▶ _TASK_
An exact repetition of the data below, without images, is the expected answer.

▶ _DATA SECTION_
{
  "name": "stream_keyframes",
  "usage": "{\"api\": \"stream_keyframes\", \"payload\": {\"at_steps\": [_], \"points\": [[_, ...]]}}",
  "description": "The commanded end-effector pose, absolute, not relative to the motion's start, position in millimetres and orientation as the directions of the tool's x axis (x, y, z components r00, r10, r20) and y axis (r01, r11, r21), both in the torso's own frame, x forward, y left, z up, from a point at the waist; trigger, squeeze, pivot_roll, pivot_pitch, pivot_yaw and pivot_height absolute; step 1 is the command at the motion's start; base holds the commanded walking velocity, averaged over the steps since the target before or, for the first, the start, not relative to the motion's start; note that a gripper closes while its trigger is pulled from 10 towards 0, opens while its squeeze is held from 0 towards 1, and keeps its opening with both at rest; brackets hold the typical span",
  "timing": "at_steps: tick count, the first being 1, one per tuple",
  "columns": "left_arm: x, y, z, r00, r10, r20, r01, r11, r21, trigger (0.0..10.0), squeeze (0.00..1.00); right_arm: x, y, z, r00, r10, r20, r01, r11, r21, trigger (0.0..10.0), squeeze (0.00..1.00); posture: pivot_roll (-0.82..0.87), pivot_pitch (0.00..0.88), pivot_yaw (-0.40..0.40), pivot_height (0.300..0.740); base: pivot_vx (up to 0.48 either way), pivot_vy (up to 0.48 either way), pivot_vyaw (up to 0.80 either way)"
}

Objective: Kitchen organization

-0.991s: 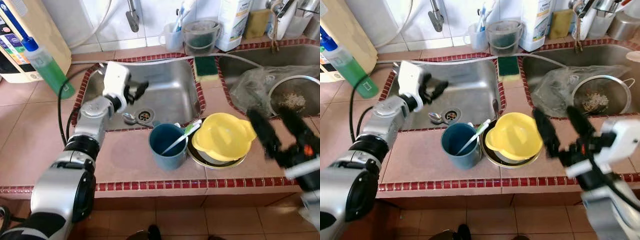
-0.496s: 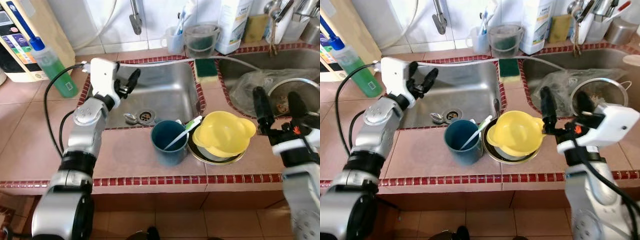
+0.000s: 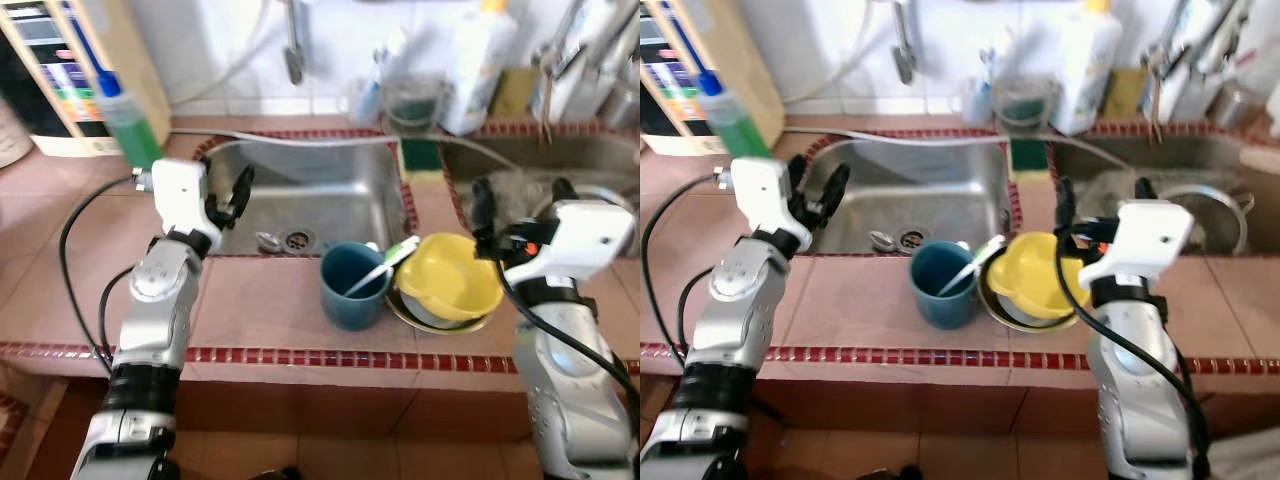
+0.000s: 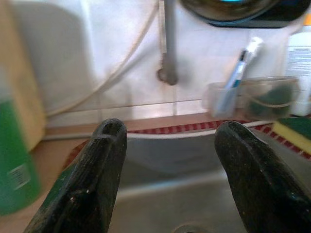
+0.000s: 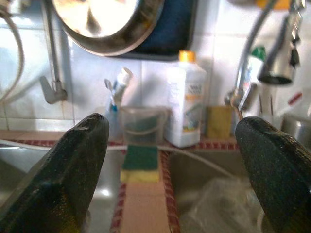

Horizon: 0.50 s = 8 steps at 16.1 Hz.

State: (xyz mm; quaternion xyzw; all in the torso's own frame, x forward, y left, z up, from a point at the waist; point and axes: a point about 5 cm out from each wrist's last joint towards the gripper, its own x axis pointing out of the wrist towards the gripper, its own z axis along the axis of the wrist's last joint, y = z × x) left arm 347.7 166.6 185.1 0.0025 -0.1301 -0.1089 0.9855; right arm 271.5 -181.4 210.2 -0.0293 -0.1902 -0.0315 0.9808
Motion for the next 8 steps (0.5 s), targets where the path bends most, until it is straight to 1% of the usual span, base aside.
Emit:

▶ _SOLUTION TO THE EXERCISE_
{
  "name": "stream_keyframes",
  "usage": "{\"api\": \"stream_keyframes\", \"payload\": {\"at_steps\": [_], \"points\": [[_, ...]]}}",
  "description": "The commanded end-effector pose, absolute, not relative to the motion's start, position in millimetres and orientation as the directions of the tool's x axis (x, y, z components r00, r10, r20) and y axis (r01, r11, r21), both in the torso's own frame, x forward, y left, z up, from a point at the waist; trigger, squeeze, pivot_roll, pivot_pitch, pivot_yaw and pivot_height absolute; step 1 is the command at the motion's start; base holds the commanded walking velocity, averaged over the steps since the target before or, for the first, the start, not relative to the motion's start; note that a gripper closes while its trigger is pulled from 10 towards 0, opens while its squeeze is held from 0 towards 1, and keeps its opening with both at rest; brackets hold the typical span",
  "timing": "at_steps: tick count, the first being 1, one per tuple",
  "columns": "left_arm: x, y, z, r00, r10, r20, r01, r11, r21, trigger (0.0..10.0), squeeze (0.00..1.00); right_arm: x, y, z, r00, r10, r20, r01, r11, r21, trigger (0.0..10.0), squeeze (0.00..1.00); posture: pivot_roll (-0.82..0.87), pivot_pitch (0.00..0.88), pivot_yaw (-0.40..0.40), pivot_height (0.300..0.740); base: pivot_vx (up to 0.48 either way), pivot_vy (up to 0.48 either way), pivot_vyaw (up to 0.80 either way)"
}

Objective: Kitchen organization

-0.991s: 
-0.496s: 
+0.000s: 
+0.000s: 
+0.000s: 

Horizon: 0.50 s = 8 steps at 16.1 Hz.

State: (xyz mm; quaternion xyzw; all in the torso's own frame, x forward, y left, z up, from a point at the waist; point and axes: a point about 5 cm out from each wrist's last joint towards the gripper, its own x axis pointing out of the wrist towards the gripper, its own z axis along the axis of the wrist's last joint, y = z × x) left arm 347.7 166.6 185.1 0.0025 -0.1301 -0.1089 0.9855; right arm 271.5 -181.4 210.2 -0.0293 -0.1902 -0.0315 0.9808
Motion for the next 8 steps (0.5 s), targets where the path bends most, until it is straight to 1% of the usual span, base aside.
Emit:

No further output is required, since the answer is complete.